Bir de ne göreyim? İştirakçilerden veya katılımcılardan birisi de Michael Rubin değil mi? Kendisi hem aktif hem de beynelmilel bir Yahudi. Ve Türkiye düşmanlığıyla maruf. Kariyeriyle ilgili iki ipucu nasıl bir adam olduğunu ortaya koyar. American Enterprise Institute (AEI) ve CFR mensubu. Kendisi Necon yani faşist olmasına rağmen AKP’yi faşizmle suçlayan birisi. Adam Kürtleri ve Şiileri ayartmakla meşgul. Irak Başbakanı Nuri Maliki ile ortak yanı Türk nefreti. İşgalden hemen sonra Süleymaniye, Selahaddin ve Dohuk kentlerini turlayarak buralarda ders vermiş. Misafir öğretim üyesi olarak faaliyet göstermiş. Sizce ne dersi vermiş olabilir?
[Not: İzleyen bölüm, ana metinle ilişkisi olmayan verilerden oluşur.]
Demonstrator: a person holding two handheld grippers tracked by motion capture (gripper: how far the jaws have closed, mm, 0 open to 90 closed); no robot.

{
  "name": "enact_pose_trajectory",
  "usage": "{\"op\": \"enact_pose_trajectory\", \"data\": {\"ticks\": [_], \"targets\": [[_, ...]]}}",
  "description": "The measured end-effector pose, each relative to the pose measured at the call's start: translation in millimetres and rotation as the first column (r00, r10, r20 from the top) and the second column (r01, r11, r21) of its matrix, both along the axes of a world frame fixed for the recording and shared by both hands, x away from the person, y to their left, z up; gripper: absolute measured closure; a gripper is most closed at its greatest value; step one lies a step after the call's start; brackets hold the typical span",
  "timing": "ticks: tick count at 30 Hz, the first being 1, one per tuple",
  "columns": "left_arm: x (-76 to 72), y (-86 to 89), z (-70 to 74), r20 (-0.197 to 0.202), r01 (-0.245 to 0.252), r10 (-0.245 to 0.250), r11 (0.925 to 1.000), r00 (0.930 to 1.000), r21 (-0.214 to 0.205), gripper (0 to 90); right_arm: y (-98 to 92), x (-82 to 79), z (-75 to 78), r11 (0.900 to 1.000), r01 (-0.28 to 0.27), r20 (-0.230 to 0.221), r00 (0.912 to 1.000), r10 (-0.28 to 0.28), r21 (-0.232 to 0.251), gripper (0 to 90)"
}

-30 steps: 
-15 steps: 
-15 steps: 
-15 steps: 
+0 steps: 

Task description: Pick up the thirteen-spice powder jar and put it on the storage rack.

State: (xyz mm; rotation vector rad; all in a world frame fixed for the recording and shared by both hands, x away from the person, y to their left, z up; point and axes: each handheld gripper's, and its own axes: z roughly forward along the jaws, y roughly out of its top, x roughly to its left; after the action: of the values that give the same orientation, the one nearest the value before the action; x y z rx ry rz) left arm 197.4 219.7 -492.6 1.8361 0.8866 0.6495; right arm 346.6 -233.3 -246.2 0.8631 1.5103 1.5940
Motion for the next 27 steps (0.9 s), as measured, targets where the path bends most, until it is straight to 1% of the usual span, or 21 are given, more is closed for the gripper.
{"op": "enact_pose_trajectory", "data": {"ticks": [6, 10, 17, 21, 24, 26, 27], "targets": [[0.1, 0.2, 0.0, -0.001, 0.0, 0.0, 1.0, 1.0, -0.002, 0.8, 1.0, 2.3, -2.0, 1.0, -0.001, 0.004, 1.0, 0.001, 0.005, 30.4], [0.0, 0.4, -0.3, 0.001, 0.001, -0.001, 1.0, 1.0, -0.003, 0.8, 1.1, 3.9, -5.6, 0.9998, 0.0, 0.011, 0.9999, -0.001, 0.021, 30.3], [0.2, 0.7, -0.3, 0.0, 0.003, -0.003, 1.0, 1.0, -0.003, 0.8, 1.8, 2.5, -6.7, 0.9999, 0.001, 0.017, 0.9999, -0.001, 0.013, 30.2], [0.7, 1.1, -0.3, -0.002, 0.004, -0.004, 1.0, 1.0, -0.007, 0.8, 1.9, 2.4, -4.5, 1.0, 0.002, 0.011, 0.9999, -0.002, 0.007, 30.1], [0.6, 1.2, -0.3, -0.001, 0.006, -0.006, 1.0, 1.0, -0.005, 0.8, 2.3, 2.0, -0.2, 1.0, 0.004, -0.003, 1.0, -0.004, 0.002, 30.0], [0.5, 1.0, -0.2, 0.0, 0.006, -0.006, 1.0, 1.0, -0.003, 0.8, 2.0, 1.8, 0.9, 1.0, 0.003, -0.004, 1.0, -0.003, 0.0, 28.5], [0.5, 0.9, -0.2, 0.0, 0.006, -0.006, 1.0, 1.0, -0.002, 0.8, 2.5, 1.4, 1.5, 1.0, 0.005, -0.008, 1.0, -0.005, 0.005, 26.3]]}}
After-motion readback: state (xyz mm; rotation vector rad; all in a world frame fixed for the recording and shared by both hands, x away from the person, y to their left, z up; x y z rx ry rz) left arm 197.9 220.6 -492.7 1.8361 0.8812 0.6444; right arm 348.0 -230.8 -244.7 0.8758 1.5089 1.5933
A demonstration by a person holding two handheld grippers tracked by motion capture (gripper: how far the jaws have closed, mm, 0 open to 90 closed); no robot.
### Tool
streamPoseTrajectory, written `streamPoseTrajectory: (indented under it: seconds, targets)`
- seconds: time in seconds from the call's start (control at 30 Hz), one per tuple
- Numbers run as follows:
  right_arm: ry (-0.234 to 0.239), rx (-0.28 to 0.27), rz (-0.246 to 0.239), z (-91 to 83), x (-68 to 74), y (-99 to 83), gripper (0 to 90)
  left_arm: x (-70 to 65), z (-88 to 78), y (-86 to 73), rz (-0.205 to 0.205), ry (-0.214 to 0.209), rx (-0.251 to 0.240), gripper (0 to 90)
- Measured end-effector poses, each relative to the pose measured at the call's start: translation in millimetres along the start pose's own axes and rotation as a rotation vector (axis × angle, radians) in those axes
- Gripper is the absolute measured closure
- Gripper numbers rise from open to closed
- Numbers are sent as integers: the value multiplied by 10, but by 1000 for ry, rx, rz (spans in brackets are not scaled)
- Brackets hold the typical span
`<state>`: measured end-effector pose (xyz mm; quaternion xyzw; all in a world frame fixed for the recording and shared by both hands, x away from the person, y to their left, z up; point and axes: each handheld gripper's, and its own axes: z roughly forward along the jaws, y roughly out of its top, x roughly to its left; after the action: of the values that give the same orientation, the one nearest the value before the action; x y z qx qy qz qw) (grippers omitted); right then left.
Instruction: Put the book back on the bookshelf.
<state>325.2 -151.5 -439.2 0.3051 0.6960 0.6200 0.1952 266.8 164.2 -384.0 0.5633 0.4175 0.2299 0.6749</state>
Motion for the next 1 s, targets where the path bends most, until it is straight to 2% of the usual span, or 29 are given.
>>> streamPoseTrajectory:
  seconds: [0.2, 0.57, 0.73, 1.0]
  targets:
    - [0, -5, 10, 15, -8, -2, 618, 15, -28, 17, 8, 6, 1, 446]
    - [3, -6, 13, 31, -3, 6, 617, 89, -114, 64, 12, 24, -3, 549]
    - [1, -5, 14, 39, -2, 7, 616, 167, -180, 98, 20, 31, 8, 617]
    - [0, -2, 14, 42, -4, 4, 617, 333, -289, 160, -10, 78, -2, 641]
Birlikte olduğumuz programda Rubin Maliki için milli bir adamdır dedi. Milli vasfında tek eksiklik kahramanlığı idi. Gerçekten milli bir vasfa haiz çizgiden gelen bir adam böyle bir tezkiyeyi yapsa durmaz geçersiniz. Lakin bunu söyleyen işgal tamtamcısı ve bu adam Nuri Maliki’nin milliliğine şehadet ediyor. İşgalcinin şahidi işbirlikçi! Adam faşist olmasına rağmen Türkiye’yi faşistlikle damgalıyor! İkinci kademede adam hem Şii hem de ayrılıkçı Kürt aşıkı! Zira adam İsrail yandaşı ve bölge ne kadar bölünürse İsrail ve Amerikan çıkarlarını o kadar temin eder. Ben ‘Amerikalılar Irak’a geldi ve mezhepsel bir sistem kurdular’ diyorum ve anayasayı şahit gösteriyorum adam bildiğini okuyor ve Türkiye’nin mezhepçi yaklaşım içinde olduğunu söylüyor. Aynen Maliki’nin sözlerini tekrarlıyor. Körler sağırlar birbirini ağırlar.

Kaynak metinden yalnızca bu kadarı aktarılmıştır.